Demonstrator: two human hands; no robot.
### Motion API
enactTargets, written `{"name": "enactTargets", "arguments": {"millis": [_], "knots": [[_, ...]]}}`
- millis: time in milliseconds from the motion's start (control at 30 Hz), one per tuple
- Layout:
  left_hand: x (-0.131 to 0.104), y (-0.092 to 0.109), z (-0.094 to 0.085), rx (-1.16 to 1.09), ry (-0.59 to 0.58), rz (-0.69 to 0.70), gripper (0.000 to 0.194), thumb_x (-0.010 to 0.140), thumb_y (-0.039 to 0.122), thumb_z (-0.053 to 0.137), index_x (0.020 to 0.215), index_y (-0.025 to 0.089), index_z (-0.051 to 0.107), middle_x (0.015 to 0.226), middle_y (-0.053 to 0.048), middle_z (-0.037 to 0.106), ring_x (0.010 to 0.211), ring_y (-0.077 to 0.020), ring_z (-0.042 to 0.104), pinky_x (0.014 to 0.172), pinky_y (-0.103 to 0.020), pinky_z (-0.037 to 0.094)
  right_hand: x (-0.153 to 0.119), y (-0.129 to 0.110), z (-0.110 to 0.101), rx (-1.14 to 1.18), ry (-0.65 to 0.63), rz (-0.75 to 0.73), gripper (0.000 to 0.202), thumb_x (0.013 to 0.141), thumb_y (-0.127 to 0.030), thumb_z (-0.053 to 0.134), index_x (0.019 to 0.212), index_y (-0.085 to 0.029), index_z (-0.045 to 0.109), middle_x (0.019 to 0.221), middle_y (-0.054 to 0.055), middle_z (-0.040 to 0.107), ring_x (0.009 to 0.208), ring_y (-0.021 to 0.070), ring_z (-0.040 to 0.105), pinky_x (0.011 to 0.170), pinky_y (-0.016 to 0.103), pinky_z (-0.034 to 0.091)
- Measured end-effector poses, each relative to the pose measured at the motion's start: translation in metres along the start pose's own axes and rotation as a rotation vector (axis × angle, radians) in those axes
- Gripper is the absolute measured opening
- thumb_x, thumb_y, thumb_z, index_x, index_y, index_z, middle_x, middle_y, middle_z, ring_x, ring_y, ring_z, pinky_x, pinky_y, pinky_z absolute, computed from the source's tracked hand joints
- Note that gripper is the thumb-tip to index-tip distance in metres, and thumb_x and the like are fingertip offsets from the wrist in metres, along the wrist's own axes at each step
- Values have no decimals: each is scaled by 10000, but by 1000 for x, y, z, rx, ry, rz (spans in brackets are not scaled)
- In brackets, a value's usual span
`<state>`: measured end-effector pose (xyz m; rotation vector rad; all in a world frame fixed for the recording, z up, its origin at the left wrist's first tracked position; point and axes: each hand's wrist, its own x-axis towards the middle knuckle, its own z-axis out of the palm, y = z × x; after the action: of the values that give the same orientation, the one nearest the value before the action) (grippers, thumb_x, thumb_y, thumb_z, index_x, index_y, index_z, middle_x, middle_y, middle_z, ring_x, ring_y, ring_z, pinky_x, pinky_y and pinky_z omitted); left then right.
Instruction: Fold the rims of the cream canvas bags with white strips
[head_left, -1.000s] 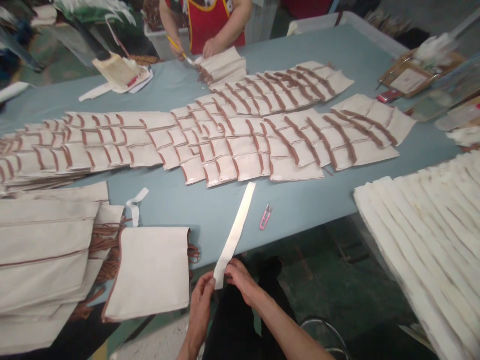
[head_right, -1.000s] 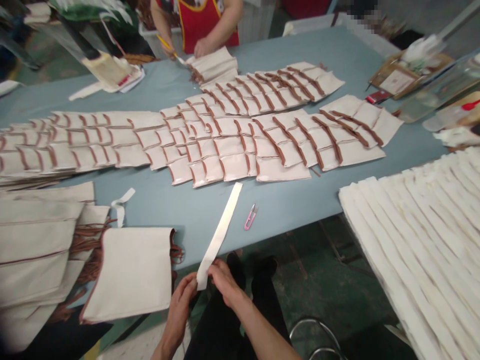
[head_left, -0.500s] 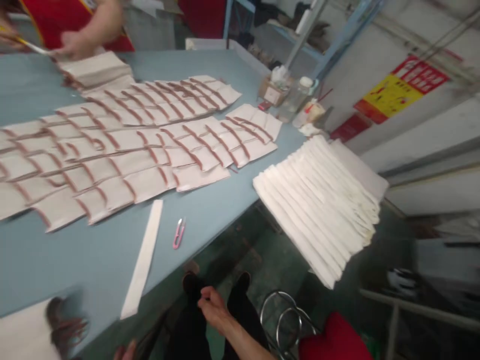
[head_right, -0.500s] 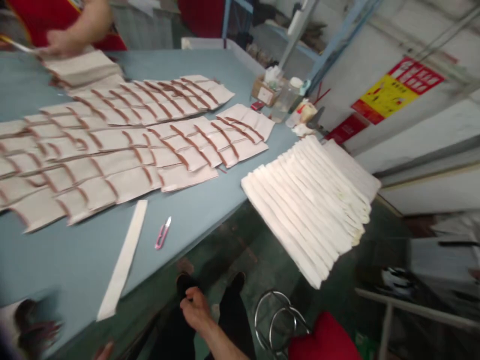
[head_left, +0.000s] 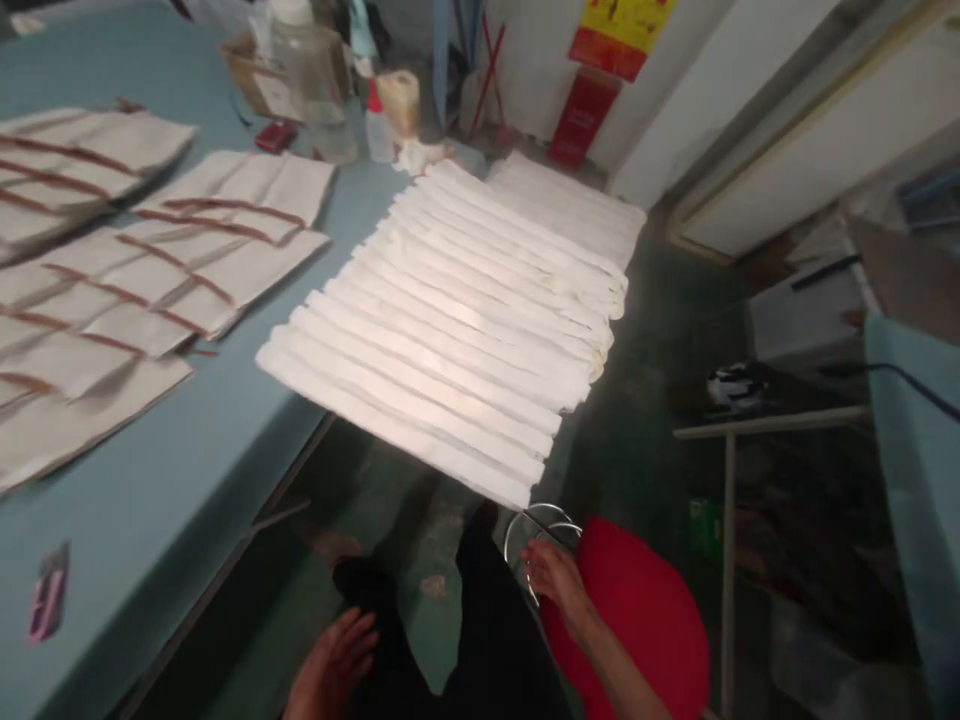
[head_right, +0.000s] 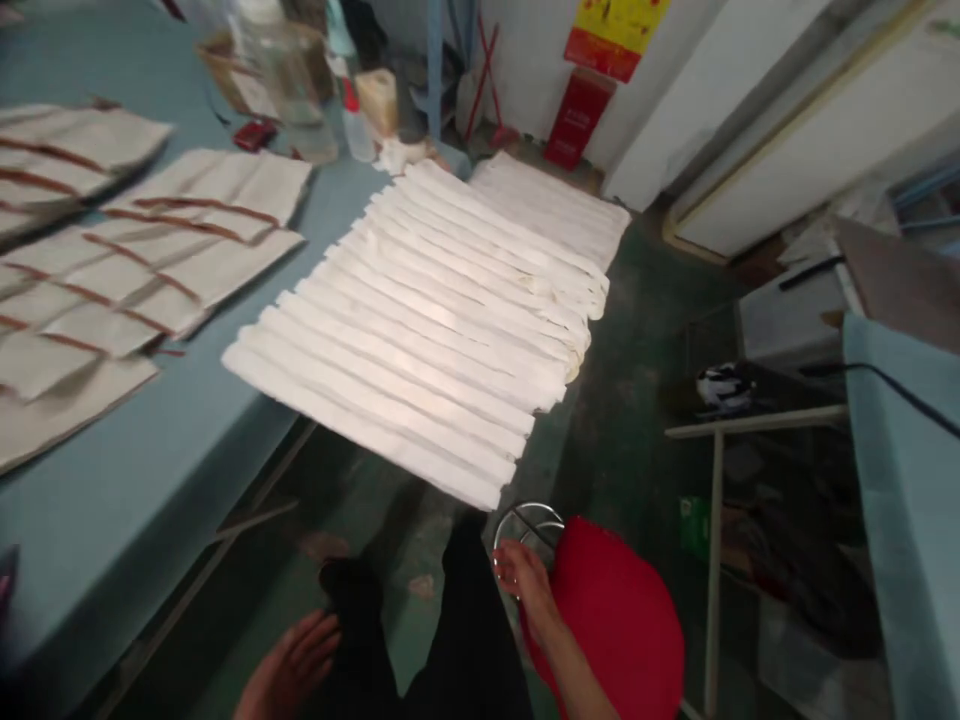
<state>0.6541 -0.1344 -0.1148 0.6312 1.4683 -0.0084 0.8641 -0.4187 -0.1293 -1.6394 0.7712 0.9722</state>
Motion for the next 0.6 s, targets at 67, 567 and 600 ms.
{"name": "enactTargets", "arguments": {"millis": [67, 567, 600], "knots": [[-6, -4, 58, 9, -77, -47, 442, 742, 521, 779, 1041, 196, 769, 1201, -196, 790, 1337, -465, 609, 1095, -612, 491, 17, -8, -28, 68, 11, -8, 323, 1029, -384, 651, 1277, -178, 648, 1261, 90, 675, 1045, 240, 695, 887, 433, 609], [34, -3, 239, -33, -333, 58, 564, 1049, 547, 322, 1077, 190, 758, 1180, -174, 791, 1267, -318, 686, 1093, -564, 530, 83, -79, -39, 183, 33, -644, 385, 1058, -532, 532, 1100, -199, 722, 1140, 74, 743, 1111, 246, 682, 1033, 462, 513], [42, -2, 242, 10, -350, 87, 486, 1051, 491, 361, 1101, 218, 761, 1208, -149, 792, 1316, -320, 654, 1110, -582, 509, 83, -81, -36, 177, 43, -678, 410, 1064, -556, 493, 1082, -224, 733, 1130, 67, 755, 1122, 246, 681, 1044, 439, 501]]}}
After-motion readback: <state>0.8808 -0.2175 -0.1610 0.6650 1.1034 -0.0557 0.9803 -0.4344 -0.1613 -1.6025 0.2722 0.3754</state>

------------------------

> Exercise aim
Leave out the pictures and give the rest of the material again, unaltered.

> Output for this exercise
Demonstrator: two human hands; no robot.
### Motion API
enactTargets, written `{"name": "enactTargets", "arguments": {"millis": [_], "knots": [[_, ...]]}}`
- millis: time in milliseconds from the motion's start (control at 30 Hz), one per tuple
- Layout:
  left_hand: x (-0.131 to 0.104), y (-0.092 to 0.109), z (-0.094 to 0.085), rx (-1.16 to 1.09), ry (-0.59 to 0.58), rz (-0.69 to 0.70), gripper (0.000 to 0.194), thumb_x (-0.010 to 0.140), thumb_y (-0.039 to 0.122), thumb_z (-0.053 to 0.137), index_x (0.020 to 0.215), index_y (-0.025 to 0.089), index_z (-0.051 to 0.107), middle_x (0.015 to 0.226), middle_y (-0.053 to 0.048), middle_z (-0.037 to 0.106), ring_x (0.010 to 0.211), ring_y (-0.077 to 0.020), ring_z (-0.042 to 0.104), pinky_x (0.014 to 0.172), pinky_y (-0.103 to 0.020), pinky_z (-0.037 to 0.094)
  right_hand: x (-0.153 to 0.119), y (-0.129 to 0.110), z (-0.110 to 0.101), rx (-1.14 to 1.18), ry (-0.65 to 0.63), rz (-0.75 to 0.73), gripper (0.000 to 0.202), thumb_x (0.013 to 0.141), thumb_y (-0.127 to 0.030), thumb_z (-0.053 to 0.134), index_x (0.019 to 0.212), index_y (-0.085 to 0.029), index_z (-0.045 to 0.109), middle_x (0.019 to 0.221), middle_y (-0.054 to 0.055), middle_z (-0.040 to 0.107), ring_x (0.009 to 0.208), ring_y (-0.021 to 0.070), ring_z (-0.040 to 0.105), pinky_x (0.011 to 0.170), pinky_y (-0.016 to 0.103), pinky_z (-0.034 to 0.091)
- Measured end-effector poses, each relative to the pose measured at the motion's start: translation in metres along the start pose's own axes and rotation as a rotation vector (axis × angle, radians) in those axes
- Gripper is the absolute measured opening
- thumb_x, thumb_y, thumb_z, index_x, index_y, index_z, middle_x, middle_y, middle_z, ring_x, ring_y, ring_z, pinky_x, pinky_y, pinky_z absolute, computed from the source's tracked hand joints
- Note that gripper is the thumb-tip to index-tip distance in metres, and thumb_x and the like are fingertip offsets from the wrist in metres, along the wrist's own axes at each step
- Values have no decimals: each is scaled by 10000, but by 1000 for x, y, z, rx, ry, rz (spans in brackets are not scaled)
- In brackets, a value's usual span
`<state>`: measured end-effector pose (xyz m; rotation vector rad; all in a world frame fixed for the recording, z up, its origin at the left wrist's first tracked position; point and axes: each hand's wrist, its own x-axis towards the middle knuckle, its own z-axis out of the palm, y = z × x; after the action: of the values that give the same orientation, the one nearest the value before the action) (grippers, thumb_x, thumb_y, thumb_z, index_x, index_y, index_z, middle_x, middle_y, middle_z, ring_x, ring_y, ring_z, pinky_x, pinky_y and pinky_z omitted); left then right.
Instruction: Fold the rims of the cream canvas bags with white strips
[head_left, -1.000s] 
[head_right, -1.000s] 
[head_left, -0.500s] 
[head_right, -0.500s] 
[head_left, +0.000s] 
[head_right, +0.000s] 
<state>0.6541 -0.1344 -0.1148 0.6312 1.4683 -0.0084 0.8641 -0.4187 -0.1293 -1.6394 0.7712 0.9722</state>
Motion for the next 0.6 s, targets at 67, 567 and 600 ms.
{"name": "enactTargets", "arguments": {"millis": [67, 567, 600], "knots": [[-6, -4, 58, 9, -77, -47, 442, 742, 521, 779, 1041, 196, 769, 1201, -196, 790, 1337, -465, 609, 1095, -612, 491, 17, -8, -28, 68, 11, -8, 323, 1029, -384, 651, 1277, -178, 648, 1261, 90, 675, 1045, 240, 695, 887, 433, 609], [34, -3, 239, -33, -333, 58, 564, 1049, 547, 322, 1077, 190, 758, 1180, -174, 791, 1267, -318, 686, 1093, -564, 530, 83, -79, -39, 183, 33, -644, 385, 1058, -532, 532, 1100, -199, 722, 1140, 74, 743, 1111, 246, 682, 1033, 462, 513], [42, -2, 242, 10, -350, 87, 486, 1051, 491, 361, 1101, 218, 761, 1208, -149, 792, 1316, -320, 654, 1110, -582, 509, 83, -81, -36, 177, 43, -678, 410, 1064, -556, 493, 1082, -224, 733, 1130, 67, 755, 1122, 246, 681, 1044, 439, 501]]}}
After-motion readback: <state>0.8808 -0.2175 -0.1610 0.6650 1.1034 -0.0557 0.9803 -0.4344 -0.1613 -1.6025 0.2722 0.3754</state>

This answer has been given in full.